Infektiöse Diarrhö
Größte Gefahr bei Diarrhö geht von der Dehydratation aus
Die akute infektiöse Diarrhö ist weltweit eine der häufigsten Erkrankungen; Morbidität und Mortalität sind am stärksten bei Kindern und älteren Menschen ausgeprägt, erläutert Dr. Roger Vogelmann vom Klinikum rechts der Isar der TU München in seiner CME-Fortbildungseinheit "Infektiöse Diarrhö".
Bei Patienten mit infektiöser Diarrhö bestehe die Herausforderung für den behandelnden Arzt darin, zu erkennen, wann eine zielgerichtete Therapie notwendig ist, so der Experte.
Als Diarrhö wird eine Zunahme des Wassergehalts, der Menge oder der Frequenz des Stuhls bezeichnet.

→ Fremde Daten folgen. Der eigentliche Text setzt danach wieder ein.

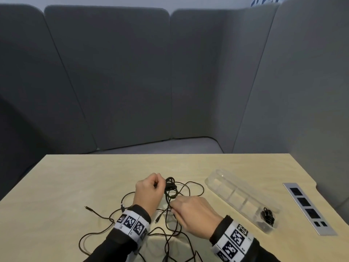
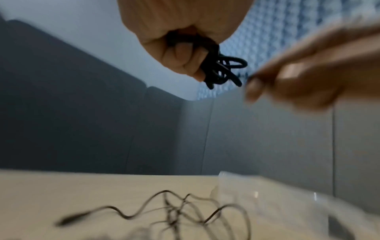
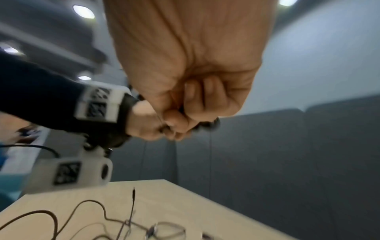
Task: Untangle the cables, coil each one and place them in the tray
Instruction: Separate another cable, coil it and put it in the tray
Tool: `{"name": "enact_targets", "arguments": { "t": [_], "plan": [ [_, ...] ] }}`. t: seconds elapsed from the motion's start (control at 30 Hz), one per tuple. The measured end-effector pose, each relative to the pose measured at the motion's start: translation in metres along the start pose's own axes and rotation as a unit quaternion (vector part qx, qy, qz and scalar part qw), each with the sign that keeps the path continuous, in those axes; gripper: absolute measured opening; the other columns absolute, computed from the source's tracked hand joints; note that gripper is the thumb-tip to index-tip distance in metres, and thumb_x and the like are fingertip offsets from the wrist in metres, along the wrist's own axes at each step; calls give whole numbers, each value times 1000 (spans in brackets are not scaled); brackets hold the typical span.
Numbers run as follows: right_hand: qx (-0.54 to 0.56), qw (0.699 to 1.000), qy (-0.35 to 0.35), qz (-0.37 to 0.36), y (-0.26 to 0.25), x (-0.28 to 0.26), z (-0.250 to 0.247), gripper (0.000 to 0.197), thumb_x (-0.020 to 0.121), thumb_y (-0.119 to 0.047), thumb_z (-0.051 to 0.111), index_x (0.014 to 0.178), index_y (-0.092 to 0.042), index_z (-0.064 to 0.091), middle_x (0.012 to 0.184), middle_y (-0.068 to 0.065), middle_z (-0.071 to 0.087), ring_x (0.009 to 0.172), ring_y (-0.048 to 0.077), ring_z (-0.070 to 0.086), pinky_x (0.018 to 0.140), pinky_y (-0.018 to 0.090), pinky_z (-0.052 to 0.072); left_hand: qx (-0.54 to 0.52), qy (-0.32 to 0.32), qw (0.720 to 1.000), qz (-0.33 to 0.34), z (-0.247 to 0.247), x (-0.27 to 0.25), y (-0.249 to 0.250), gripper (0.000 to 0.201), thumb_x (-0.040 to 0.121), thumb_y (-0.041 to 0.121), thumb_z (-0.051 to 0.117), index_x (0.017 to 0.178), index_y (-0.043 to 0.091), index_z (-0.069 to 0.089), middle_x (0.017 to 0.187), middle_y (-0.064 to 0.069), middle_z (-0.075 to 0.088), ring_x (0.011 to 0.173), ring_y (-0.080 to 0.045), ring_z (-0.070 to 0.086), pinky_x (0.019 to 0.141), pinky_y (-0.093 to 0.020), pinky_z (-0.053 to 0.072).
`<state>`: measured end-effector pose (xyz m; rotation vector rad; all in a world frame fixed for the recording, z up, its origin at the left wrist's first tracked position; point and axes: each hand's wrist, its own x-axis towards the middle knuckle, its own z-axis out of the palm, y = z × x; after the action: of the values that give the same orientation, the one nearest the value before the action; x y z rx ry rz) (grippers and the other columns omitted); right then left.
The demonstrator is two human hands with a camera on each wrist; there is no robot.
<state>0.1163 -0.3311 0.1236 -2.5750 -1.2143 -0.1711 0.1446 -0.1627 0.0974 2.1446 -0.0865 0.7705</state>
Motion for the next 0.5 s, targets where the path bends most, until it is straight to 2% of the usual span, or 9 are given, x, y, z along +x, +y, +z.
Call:
{"name": "enact_targets", "arguments": {
  "t": [0.1,0.17,0.2,0.27,0.3,0.33,0.4,0.43,0.5],
  "plan": [
    [22,998,26,-60,3,9,-24,11,90,-25,51,85,-19,58,77,-2,58,68,19,56,55,26,40,5,-103,992,77,3,-10,-12,33,86,24,48,54,19,41,41,3,34,40,-9,28,43,-16,24],
    [50,994,49,-82,13,17,-34,9,89,-28,58,85,-23,65,73,-5,58,69,12,52,60,23,39,-47,-150,985,75,5,-17,-15,29,85,23,50,58,20,43,44,6,34,43,-4,28,45,-17,26],
    [99,991,53,-74,19,20,-37,11,87,-29,61,86,-22,69,73,-6,61,69,10,53,62,21,40,-78,-162,982,57,6,-20,-13,29,85,25,50,57,18,46,46,8,34,45,-2,28,45,-17,26],
    [267,962,57,-7,31,24,-36,12,82,-28,70,85,-17,75,72,-7,65,68,6,58,65,20,46,-149,-170,974,-12,8,-28,-5,39,84,31,48,58,3,53,49,10,36,48,-3,31,47,-19,28],
    [336,939,60,34,37,25,-32,12,79,-24,73,84,-14,76,70,-9,65,68,5,60,65,20,48,-182,-165,968,-54,8,-30,0,43,86,31,48,58,-1,53,49,10,37,48,-4,32,48,-19,28],
    [381,920,65,66,42,25,-25,10,79,-20,74,84,-11,76,69,-11,65,68,3,61,66,19,48,-213,-152,960,-95,7,-31,6,44,90,27,49,55,0,50,48,10,36,47,-5,33,48,-19,29],
    [419,899,68,104,50,23,-7,8,82,-12,70,87,-10,76,68,-13,64,69,1,60,68,18,46,-273,-123,937,-178,5,-30,15,45,97,13,46,52,10,42,44,9,34,39,-5,33,42,-19,30],
    [424,896,72,113,51,21,1,10,84,-11,67,88,-14,76,69,-14,63,69,-1,59,69,17,45,-303,-110,920,-225,6,-28,18,46,98,8,43,52,11,39,42,5,33,34,-7,32,37,-17,28],
    [394,906,96,117,47,18,16,16,86,-14,61,84,-26,72,69,-20,59,67,-4,55,67,13,41,-344,-73,887,-301,10,-25,19,45,98,6,41,54,8,37,44,-4,34,27,-11,31,32,-13,23]
  ]
}}
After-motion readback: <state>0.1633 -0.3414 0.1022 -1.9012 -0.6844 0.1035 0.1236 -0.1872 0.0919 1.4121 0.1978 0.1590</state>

In epidemiologischen Studien wird Durchfall als mehr als 3 Stühle pro Tag mit einer verminderten Stuhlkonsistenz (etwa weich oder flüssig) definiert. Durchfall für weniger als 14 Tage gilt als akut, für mehr als 14 Tage als persistierend.
Unterschied zwischen entzündlich und nichtentzündlich
Hilfreich für eine gezielte Diagnostik und Therapie ist die Einteilung der infektiösen Diarrhö in nichtentzündlich und entzündlich. Bei der nichtentzündlichen Form wirken die Erreger auf das Darmepithel ein, dringen dabei aber nicht oder nur wenig in den Organismus ein.
Bei der entzündlichen Form dringt der Erreger tief in die Darmschleimhaut ein und löst dabei eine lokale und meist auch systemische Entzündungsreaktion aus. Zur Unterscheidung wird das klinische Erscheinungsbild herangezogen.
Drei klinische Hinweise, die für eine entzündliche Erreger- bedingte Durchfallerkrankung sprechen, sind:
- Fieber,
- Tenesmen / Bauchschmerzen,
- blutiger Stuhl.
Die Grenze zwischen beiden Formen ist fließend, denn manche Erreger können je nach Schweregrad der Infektion klinisch als nichtentzündlich oder entzündlich imponieren.
Die wichtigsten Anhaltspunkte für eine korrekte Diagnose liefern eine ausführliche Anamnese und die klinischen Zeichen. So sollte nach verzehrten Nahrungsmitteln, sozialem Umfeld, Auslandsaufenthalten, Antibiotikatherapien, Sexualverhalten und Begleiterkrankungen gefragt werden. Auch lokale Häufungen von Erreger-bedingten Diarrhöen und die Jahreszeit gilt es zu beachten.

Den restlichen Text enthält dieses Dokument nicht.